What the pocket pistol is not:
What the pocket pistol is:
One attribute of the pocket pistol is “hideability.” Some guys can hide a Desert Eagle in a pocket; they probably don’t need a gun. Others can’t seem to hide a Spyderco.
Another attribute is accessibility under duress. If you can’t “pull it” fast, why bother? The pistol should extract quickly from the pocket, as well as live well hidden in the pocket.
One interesting attribute is the capability to divorce from the pistol quickly. It may not be an issue here in the USA with credentialed CCW folks, but I have students who travel in the dangerous urban areas of the world, and who do very special things for special deniability is an aspect of important consideration. I am aware of some of these men needing at various times to quickly disarm themselves to avoid detection by unfriendly forces in urban areas.
Once you need to alter the clothing, or get a holster, it is not so easy to divorce oneself from the holster or clothing modification. In such cases, the ability to carry in a pocket is an asset. Ditching the pocket pistol totally removes it from the operative in question, to be recovered later as needed.
Incidentally, I see the pocket pistol as belonging to a separate category from a “Reduced Size Service Pistol.” For example, some guys may be able to carry a Glock 27 in a pocket, but I am not a little guy and unless I am going to wear a Zoot Suit, a Glock 27 won’t fit in any of my pockets. Now, I can certainly stuff it in there, but if I want to be able to deploy the Glock 27 with any speed (and avoid the Mae West “happiness” comment) it is not a wise combination. The Seecamp 25 or 32, a Beretta 25, a Sig P230, a Rohrbaugh, or even a J-Frame are pocket pistols. The Glock 26/27, the S&W 2” Model 19, the Colt Officers Model, or the Compact XD are all reduced size service pistols.
Pocket pistols may be available in any caliber from .22 LR to .45 ACP, but the bigger the caliber and the smaller the gun, the less usable it will be. I recall that a certain .45 ACP pocket pistol was very popular with undercover operators about a decade ago, (I don’t recall the name) but the stresses of shooting it tended to break the weapon and discourage its repeated use or carry.
When choosing a pocket pistol I would look for a compromise in caliber and size of weapon. The smaller the gun you need to be able to conceal and deploy from concealment, the smaller the caliber you will have to accept. I need to make it clear that not only is fitting in a pocket a requirement, but so is being able to draw. I had one guy recently show me he could pocket a full sized 1911. Trying to “draw” it quickly, however, was not possible.

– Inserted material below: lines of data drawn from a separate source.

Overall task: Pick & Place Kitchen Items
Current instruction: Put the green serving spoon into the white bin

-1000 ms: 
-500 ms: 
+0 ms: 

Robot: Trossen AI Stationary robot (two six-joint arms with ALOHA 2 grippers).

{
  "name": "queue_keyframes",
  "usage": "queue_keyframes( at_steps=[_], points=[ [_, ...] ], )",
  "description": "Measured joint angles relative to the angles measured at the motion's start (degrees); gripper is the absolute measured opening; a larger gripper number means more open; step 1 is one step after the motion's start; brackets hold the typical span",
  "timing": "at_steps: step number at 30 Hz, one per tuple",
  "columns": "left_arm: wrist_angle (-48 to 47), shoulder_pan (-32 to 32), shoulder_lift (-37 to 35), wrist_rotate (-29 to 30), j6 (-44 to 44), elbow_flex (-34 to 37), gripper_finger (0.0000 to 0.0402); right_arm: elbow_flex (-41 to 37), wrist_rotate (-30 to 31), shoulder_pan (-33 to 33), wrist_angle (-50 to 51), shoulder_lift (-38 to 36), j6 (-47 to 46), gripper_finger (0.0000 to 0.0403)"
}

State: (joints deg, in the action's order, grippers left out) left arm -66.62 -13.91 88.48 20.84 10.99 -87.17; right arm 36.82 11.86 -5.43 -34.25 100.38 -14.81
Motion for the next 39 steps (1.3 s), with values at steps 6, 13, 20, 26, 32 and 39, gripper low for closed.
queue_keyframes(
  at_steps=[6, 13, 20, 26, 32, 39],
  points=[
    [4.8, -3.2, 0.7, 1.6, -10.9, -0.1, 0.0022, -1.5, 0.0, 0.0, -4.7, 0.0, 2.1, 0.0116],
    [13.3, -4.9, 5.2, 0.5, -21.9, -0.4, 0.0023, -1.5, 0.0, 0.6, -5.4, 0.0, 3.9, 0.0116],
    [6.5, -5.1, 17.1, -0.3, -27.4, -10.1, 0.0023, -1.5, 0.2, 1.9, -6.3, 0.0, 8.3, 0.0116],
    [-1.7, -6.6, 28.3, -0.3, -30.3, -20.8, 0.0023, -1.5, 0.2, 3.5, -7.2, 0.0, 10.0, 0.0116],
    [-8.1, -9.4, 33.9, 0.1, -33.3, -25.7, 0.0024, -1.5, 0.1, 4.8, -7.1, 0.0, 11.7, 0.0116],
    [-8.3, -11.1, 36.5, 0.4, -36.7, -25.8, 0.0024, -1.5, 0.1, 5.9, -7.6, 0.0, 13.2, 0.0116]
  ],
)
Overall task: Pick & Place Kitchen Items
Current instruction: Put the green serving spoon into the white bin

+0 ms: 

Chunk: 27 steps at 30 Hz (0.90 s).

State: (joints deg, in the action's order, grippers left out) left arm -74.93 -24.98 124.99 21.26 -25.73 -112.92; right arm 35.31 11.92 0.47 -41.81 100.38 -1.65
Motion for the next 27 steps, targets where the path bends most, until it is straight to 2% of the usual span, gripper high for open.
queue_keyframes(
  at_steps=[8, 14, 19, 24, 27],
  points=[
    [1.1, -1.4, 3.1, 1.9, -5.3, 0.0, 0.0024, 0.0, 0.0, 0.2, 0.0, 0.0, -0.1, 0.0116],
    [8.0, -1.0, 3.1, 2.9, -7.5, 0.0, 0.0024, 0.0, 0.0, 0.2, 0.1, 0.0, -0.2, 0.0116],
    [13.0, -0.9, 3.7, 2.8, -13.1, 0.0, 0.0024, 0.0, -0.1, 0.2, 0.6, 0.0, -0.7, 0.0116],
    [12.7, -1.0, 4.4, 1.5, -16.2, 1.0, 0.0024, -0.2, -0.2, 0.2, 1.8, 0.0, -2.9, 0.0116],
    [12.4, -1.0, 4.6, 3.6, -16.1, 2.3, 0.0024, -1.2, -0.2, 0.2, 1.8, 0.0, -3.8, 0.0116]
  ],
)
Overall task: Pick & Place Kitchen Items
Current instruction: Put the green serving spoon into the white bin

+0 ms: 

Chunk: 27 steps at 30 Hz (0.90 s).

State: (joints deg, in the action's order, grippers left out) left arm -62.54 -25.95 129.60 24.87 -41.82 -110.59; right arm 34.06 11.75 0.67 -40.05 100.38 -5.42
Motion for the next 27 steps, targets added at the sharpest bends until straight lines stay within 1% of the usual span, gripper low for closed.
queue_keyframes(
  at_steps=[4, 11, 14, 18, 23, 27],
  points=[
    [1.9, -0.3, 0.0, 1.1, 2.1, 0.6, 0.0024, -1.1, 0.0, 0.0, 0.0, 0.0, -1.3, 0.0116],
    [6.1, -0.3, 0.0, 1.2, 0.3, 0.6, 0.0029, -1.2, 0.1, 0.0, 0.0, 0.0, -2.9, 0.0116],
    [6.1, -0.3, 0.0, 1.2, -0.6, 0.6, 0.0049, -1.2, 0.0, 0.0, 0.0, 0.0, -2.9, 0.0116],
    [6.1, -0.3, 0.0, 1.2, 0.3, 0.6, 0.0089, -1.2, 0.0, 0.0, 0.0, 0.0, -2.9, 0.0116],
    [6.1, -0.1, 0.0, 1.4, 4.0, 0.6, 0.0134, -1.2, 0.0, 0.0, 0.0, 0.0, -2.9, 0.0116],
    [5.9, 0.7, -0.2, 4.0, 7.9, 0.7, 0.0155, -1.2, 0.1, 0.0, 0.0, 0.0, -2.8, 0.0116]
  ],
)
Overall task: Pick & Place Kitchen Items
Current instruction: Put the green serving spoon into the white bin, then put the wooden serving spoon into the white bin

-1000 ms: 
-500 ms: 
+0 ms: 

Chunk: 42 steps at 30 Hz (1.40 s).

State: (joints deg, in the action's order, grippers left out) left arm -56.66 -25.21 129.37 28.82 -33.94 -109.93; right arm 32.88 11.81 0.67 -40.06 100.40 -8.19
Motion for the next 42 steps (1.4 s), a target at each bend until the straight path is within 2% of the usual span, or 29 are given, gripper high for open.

While a Glock 26 or a Colt Officers Model will fit into a pocket on some guys, in my opinion it is still a Reduced Size Service Pistol. This doesn’t lessen the capability or utility, if you can carry it that way, but it is not in the same category as a Kahr, Kel-Tec, or J-Frame.
The smaller caliber will mean fewer tactical options available to you simply from the lack of ballistic capability. To illustrate the point, there are things you can do with a Glock 17 that you will not be able to do with a Seecamp 32. Conversely, the Seecamp may be able to go places the Glock cannot.
There are certainly others, but these are some of the ones we have seen in class.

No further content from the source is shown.